Presque deux années plus tard, le FSC a lancé sa révision des normes sur les plantations lors d’une réunion à Bonn, en Allemagne. À ce moment-là, la superficie des plantations certifiées par le FSC était déjà de 4,9 millions d’hectares.

La révision des normes sur les plantations comporte deux étapes : une phase politique et une phase technique. La phase politique touche maintenant à sa fin. À sa quatrième rencontre, en avril 2006, le groupe de travail respectif a présenté une série de « recommandations préliminaires ». À présent, les plantations certifiées atteignent 7,4 millions d’hectares.

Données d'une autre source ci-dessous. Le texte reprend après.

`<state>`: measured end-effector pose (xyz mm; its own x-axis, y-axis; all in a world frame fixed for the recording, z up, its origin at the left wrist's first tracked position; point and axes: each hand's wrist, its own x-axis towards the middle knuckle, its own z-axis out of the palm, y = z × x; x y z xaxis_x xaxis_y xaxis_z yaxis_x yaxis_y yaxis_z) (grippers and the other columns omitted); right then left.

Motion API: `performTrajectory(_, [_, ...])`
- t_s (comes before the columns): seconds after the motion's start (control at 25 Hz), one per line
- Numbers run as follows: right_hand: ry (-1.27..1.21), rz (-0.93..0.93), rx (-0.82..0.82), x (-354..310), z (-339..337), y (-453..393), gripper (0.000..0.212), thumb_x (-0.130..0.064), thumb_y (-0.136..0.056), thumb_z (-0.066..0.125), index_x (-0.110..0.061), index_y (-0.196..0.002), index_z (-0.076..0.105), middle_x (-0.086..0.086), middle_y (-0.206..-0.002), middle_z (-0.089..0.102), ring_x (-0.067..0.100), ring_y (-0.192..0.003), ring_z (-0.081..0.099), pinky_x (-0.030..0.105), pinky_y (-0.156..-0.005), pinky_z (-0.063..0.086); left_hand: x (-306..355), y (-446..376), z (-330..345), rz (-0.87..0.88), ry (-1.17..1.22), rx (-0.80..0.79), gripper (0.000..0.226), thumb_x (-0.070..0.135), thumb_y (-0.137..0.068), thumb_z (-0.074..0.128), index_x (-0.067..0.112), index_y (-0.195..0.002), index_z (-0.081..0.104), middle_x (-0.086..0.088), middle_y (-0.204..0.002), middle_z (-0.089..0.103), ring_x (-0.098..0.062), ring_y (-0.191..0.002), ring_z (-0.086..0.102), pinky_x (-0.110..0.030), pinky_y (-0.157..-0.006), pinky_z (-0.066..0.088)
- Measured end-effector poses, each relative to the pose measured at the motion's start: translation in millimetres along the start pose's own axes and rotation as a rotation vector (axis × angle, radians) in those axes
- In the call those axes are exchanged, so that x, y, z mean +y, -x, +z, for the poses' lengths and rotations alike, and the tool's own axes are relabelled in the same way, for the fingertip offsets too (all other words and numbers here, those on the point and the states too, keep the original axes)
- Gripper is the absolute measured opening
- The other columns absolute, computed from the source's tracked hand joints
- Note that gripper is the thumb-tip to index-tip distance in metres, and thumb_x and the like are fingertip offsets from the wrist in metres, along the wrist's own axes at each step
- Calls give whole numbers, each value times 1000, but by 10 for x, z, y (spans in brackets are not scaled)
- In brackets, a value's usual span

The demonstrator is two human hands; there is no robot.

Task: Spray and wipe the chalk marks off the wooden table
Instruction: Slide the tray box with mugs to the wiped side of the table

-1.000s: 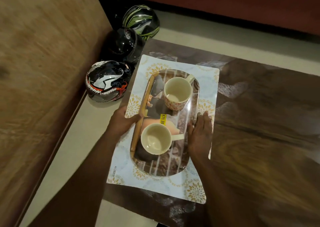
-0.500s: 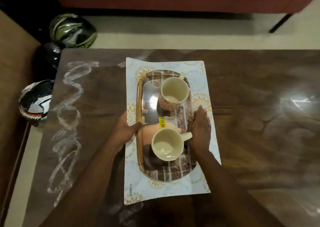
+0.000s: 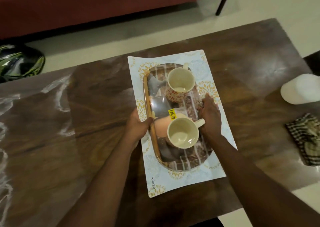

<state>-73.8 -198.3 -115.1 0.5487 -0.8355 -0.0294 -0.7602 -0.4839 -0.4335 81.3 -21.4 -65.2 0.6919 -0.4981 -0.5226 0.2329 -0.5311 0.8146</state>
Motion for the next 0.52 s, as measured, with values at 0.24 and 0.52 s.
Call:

Ainsi, depuis la motion de l’Assemblée générale de novembre 2002, le FSC a certifié 4,1 millions d’hectares supplémentaires. Il l’a fait en appliquant une politique en matière de plantations qui, d’après la motion approuvée par les membres du FSC, « n’est pas suffisamment claire et requiert des améliorations ».

Lors de sa quatrième réunion, le groupe de travail sur la politique a formulé la vision de ce que le FSC devrait accomplir au cours des dix prochaines années. D’après le groupe, cette vision implique de « monter la barre » pour aboutir à une amélioration des normes du FSC en matière de plantations ; tel devrait être le résultat du processus de révision. Or, ni cette vision ni les recommandations du Groupe de travail ne permettent de prévoir que la situation sera meilleure pour les personnes affectées par les plantations industrielles d’arbres.

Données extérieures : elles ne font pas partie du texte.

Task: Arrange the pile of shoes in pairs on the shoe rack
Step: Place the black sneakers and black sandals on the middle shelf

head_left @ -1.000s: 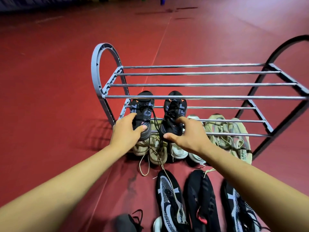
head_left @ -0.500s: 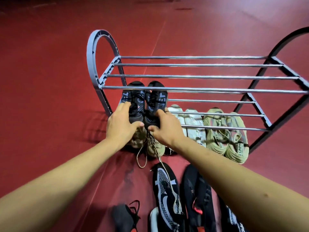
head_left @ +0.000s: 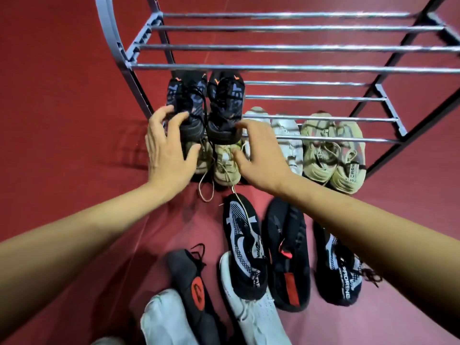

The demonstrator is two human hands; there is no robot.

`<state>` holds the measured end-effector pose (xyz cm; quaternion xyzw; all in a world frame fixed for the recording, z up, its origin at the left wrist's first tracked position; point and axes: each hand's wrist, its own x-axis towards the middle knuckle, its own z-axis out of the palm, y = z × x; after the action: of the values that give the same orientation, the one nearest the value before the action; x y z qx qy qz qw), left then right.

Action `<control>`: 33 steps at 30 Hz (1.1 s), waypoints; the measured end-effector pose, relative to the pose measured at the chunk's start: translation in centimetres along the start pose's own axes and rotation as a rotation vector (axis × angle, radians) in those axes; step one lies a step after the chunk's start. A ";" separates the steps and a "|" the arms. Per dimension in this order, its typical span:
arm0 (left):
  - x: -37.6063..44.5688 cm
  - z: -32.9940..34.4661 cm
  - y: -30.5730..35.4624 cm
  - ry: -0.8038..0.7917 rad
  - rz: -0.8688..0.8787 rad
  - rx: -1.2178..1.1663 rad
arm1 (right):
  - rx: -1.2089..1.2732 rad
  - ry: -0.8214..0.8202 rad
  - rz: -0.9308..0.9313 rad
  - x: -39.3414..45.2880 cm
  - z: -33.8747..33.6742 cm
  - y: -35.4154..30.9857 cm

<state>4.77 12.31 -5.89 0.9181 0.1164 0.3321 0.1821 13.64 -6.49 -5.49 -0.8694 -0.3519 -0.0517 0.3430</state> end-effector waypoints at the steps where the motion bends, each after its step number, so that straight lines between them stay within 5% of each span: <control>1: -2.0 -0.2 0.0 -0.067 0.039 -0.029 | 0.030 0.000 -0.027 -2.2 -0.4 0.2; 5: -11.0 -0.6 -0.8 -0.695 0.098 0.135 | -0.028 -0.347 0.086 -10.1 -0.7 2.8; 9: -16.9 -0.7 -1.1 -1.126 -0.307 0.363 | -0.256 -0.745 0.375 -14.4 0.2 4.8; 13: -16.2 -0.1 -1.2 -1.092 -0.723 0.222 | -0.357 -0.802 0.356 -15.4 0.9 4.8; 18: -14.8 -0.2 -1.9 -0.990 -0.748 -0.074 | -0.348 -0.735 0.349 -13.6 0.9 4.6; 24: -5.3 -1.5 -0.1 -0.878 -0.628 -0.388 | -0.287 -0.693 0.367 -12.1 -0.5 5.5; 29: -0.5 -4.7 1.7 -0.834 -0.296 -0.172 | -0.429 -0.605 0.530 -9.2 -5.1 8.2; 33: 0.3 -7.0 3.8 -0.617 -0.171 -0.326 | -0.426 -0.644 0.725 -8.8 -8.6 12.2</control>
<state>0.75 10.72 0.83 0.9210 0.0781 0.0372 0.3798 16.28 -23.27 -8.72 -0.9576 -0.0981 0.2693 0.0294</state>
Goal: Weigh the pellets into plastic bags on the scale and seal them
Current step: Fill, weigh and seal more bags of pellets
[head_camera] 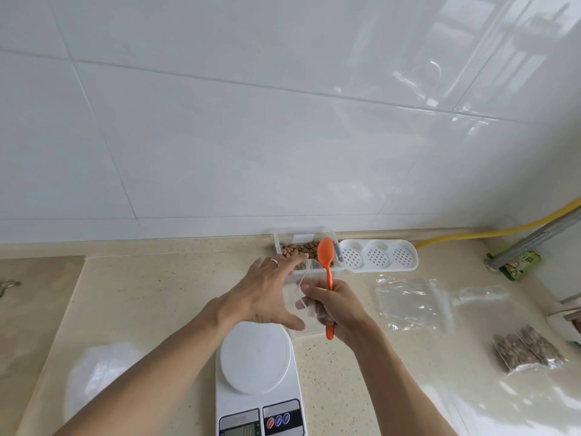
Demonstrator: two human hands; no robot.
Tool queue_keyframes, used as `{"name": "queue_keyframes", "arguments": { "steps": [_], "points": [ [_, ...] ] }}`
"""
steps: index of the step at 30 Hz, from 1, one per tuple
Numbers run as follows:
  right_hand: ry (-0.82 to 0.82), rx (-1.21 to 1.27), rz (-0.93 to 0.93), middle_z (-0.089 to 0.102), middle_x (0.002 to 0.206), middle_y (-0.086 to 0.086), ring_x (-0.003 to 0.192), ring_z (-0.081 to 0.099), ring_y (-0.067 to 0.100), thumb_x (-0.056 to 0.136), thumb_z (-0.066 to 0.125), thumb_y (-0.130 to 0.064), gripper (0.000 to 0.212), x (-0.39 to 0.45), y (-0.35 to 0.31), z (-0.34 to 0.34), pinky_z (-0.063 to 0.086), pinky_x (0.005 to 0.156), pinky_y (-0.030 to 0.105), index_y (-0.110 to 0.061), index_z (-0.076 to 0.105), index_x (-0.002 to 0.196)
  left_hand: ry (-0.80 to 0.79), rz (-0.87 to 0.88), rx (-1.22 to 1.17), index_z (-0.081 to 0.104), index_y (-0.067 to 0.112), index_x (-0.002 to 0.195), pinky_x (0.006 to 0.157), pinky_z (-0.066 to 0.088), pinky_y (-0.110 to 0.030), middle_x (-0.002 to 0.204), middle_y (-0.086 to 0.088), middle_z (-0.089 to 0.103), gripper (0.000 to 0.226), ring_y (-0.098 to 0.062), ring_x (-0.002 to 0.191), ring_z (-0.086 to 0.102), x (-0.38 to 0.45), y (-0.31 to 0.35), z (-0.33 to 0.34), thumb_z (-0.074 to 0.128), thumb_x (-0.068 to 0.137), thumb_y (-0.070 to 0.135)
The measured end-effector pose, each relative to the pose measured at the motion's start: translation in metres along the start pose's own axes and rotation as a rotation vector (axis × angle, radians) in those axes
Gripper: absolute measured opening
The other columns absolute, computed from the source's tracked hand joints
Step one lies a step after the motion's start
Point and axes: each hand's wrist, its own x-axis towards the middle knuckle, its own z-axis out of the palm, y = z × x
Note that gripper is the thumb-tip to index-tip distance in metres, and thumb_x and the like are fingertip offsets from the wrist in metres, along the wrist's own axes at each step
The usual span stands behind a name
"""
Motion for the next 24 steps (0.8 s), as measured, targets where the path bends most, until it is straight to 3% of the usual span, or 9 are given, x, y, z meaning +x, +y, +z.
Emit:
{"name": "queue_keyframes", "arguments": {
  "steps": [5, 7, 10, 13, 15, 17, 19, 21, 24],
  "points": [
    [-0.042, -0.057, 0.002, 0.068, 0.077, 0.017, 0.041, 0.033, 0.007, 0.093, 0.066, -0.019, 0.026, 0.013, -0.003, 0.005, 0.026, 0.041, 0.019, 0.006, 0.069, 0.103, 0.076, -0.036, -0.175, 0.024, 0.036, 0.144, 0.103, 0.034, -0.035, 0.113, 0.006, 0.047, 0.105, -0.015, 0.113, 0.044, 0.003, -0.012, 0.002, 0.081, 0.059, 0.057],
    [0.01, -0.048, 0.004, 0.066, 0.074, 0.012, 0.044, 0.031, 0.008, 0.094, 0.064, -0.033, 0.032, 0.02, -0.004, 0.004, 0.025, 0.044, 0.022, -0.003, 0.071, 0.1, 0.159, -0.043, -0.186, 0.031, 0.036, 0.139, 0.09, 0.037, -0.028, 0.102, 0.009, 0.047, 0.095, -0.012, 0.102, 0.049, 0.006, -0.017, 0.002, 0.081, 0.06, 0.055],
    [0.168, -0.07, 0.011, 0.048, 0.063, 0.002, 0.045, 0.03, 0.008, 0.098, 0.047, -0.05, 0.046, 0.035, -0.002, -0.004, 0.024, 0.045, 0.024, -0.011, 0.069, 0.105, 0.204, -0.075, -0.137, 0.034, 0.035, 0.138, 0.09, 0.038, -0.028, 0.099, 0.013, 0.042, 0.092, -0.008, 0.094, 0.047, 0.009, -0.025, 0.001, 0.081, 0.062, 0.055],
    [0.258, -0.095, 0.035, 0.041, 0.069, 0.002, 0.052, 0.031, 0.011, 0.099, 0.029, -0.033, 0.04, 0.047, -0.004, -0.015, 0.027, 0.049, 0.027, -0.012, 0.062, 0.104, 0.187, -0.124, -0.084, 0.034, 0.034, 0.139, 0.093, 0.041, -0.031, 0.099, 0.009, 0.044, 0.093, -0.011, 0.095, 0.049, 0.015, -0.037, 0.003, 0.08, 0.062, 0.057],
    [0.279, -0.195, 0.051, 0.041, 0.071, 0.004, 0.058, 0.032, 0.013, 0.095, 0.034, -0.021, 0.025, 0.057, -0.008, -0.022, 0.028, 0.054, 0.029, -0.013, 0.057, 0.09, 0.183, -0.154, -0.083, 0.035, 0.034, 0.138, 0.092, 0.041, -0.031, 0.1, 0.006, 0.049, 0.091, -0.014, 0.098, 0.052, 0.02, -0.044, 0.004, 0.08, 0.062, 0.057],
    [0.296, -0.365, 0.035, 0.039, 0.066, 0.004, 0.058, 0.033, 0.015, 0.091, 0.04, -0.007, 0.023, 0.067, -0.011, -0.029, 0.028, 0.054, 0.03, 0.002, 0.056, 0.077, 0.183, -0.174, -0.077, 0.035, 0.033, 0.138, 0.091, 0.041, -0.031, 0.1, 0.004, 0.051, 0.09, -0.014, 0.098, 0.053, 0.024, -0.049, 0.006, 0.079, 0.063, 0.057],
    [0.306, -0.468, -0.014, 0.04, 0.064, 0.007, 0.059, 0.038, 0.018, 0.087, 0.042, 0.002, 0.02, 0.077, -0.011, -0.037, 0.032, 0.054, 0.032, 0.014, 0.058, 0.085, 0.192, -0.189, -0.072, 0.036, 0.033, 0.137, 0.091, 0.042, -0.032, 0.1, 0.004, 0.051, 0.088, -0.014, 0.097, 0.054, 0.028, -0.054, 0.008, 0.079, 0.063, 0.057],
    [0.327, -0.527, -0.05, 0.052, 0.067, 0.009, 0.057, 0.05, 0.02, 0.088, 0.051, 0.004, 0.017, 0.084, -0.015, -0.043, 0.042, 0.053, 0.03, 0.009, 0.064, 0.098, 0.199, -0.2, -0.075, 0.036, 0.033, 0.137, 0.09, 0.043, -0.031, 0.1, 0.005, 0.051, 0.088, -0.014, 0.097, 0.054, 0.031, -0.059, 0.01, 0.078, 0.064, 0.057],
    [0.368, -0.607, -0.069, 0.069, 0.078, 0.004, 0.059, 0.067, 0.018, 0.088, 0.062, -0.001, 0.033, 0.094, -0.022, -0.048, 0.052, 0.053, 0.026, -0.005, 0.063, 0.121, 0.209, -0.213, -0.065, 0.037, 0.032, 0.137, 0.091, 0.042, -0.03, 0.099, 0.007, 0.05, 0.087, -0.013, 0.096, 0.053, 0.036, -0.066, 0.013, 0.077, 0.064, 0.057]
  ]
}}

Le groupe de travail suggère que le FSC introduise un « système de gestion sociale » que les gestionnaires des forêts et des plantations appliqueraient pour « traiter des questions sociales dans la gestion des forêts et des plantations, et que les organismes de certification seraient ensuite en mesure de vérifier ». Cette proposition ne tient pas compte du fait que les communautés locales et les gestionnaires des plantations sont parfois en totale opposition. Dans certains cas, il peut être extrêmement dangereux pour la population de parler contre les entreprises. Il est donc absurde de suggérer que les entrepreneurs n’ont qu’à appliquer un système de gestion sociale.

D’après le groupe de travail, les responsables des plantations doivent se charger de la « consultation ». Les organismes de certification du FSC sont censés « déterminer si le consentement a été ‘fabriqué’ » et si « les recherches menées par l’entrepreneur au sein de la communauté locale ont permis d’identifier toutes les parties affectées ». Or, les entrepreneurs n’ont que peu d’intérêt à dévoiler les problèmes de leurs opérations de plantation. D’autre part, pour déterminer si toutes les parties affectées ont été identifiées et si le consentement a été fabriqué ou non il faudrait des mois, voire des années d’études, en tout cas bien plus que les quelques jours que les organismes de certification du FSC consacrent à l’évaluation du fonctionnement des plantations.

À l’heure actuelle, aucune plantation établie à partir de novembre 1994 sur des terres auparavant boisées ne peut être certifiée dans le cadre du FSC. Il y a ici un problème, car cette limitation n’exclut pas la certification de plantations établies depuis 1994 là où il y avait, par exemple, des prairies. Pour monter la barre il faudrait, entre autres, interdire la transformation en plantations des prairies et autres écosystèmes.

Le groupe de travail suggère d’effectuer une autre révision pour examiner la réaffectation de terres, où seraient considérés ces autres écosystèmes. Pourtant, il suggère également de revoir la date limite de 1994, en partie parce que le système actuel « risque d’exclure des gestionnaires responsables qui n’avaient pas entendu parler du FSC en 1994 et qui avaient transformé des forêts naturelles en plantations en toute bonne foi, mais qui se voient à présent exclus du processus de certification ».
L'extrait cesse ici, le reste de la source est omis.